[Description of the task] The answer is the line containing "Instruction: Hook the" plus every line after it to the end of the material, retyped exactly and without the pictures.

[Supplied material]
======

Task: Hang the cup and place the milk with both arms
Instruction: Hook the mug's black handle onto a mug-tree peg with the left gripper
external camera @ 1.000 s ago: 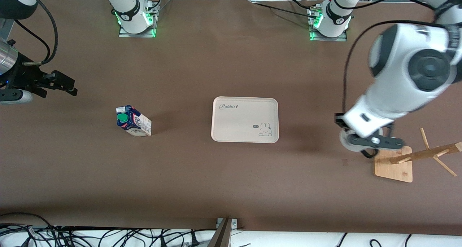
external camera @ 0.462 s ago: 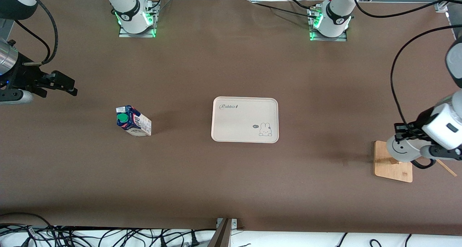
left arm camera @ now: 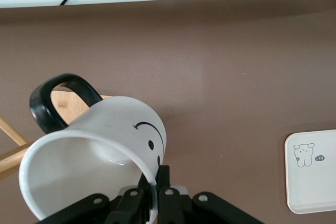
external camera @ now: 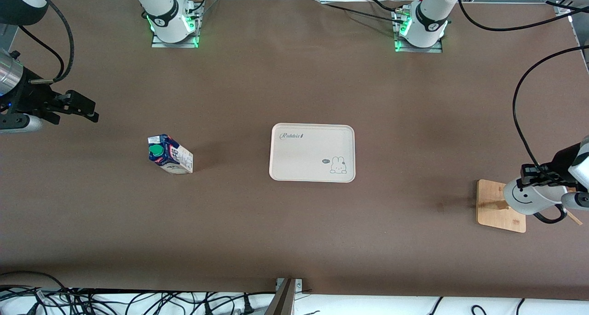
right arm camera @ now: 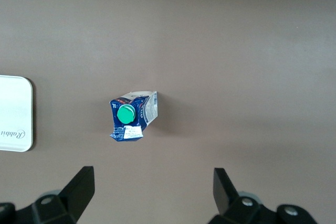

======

[Solution for this problem]
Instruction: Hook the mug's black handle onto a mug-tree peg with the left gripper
external camera @ 1.000 s ago: 
external camera @ 0.462 s ago: 
left arm camera @ now: 
external camera @ now: 
right arm camera @ now: 

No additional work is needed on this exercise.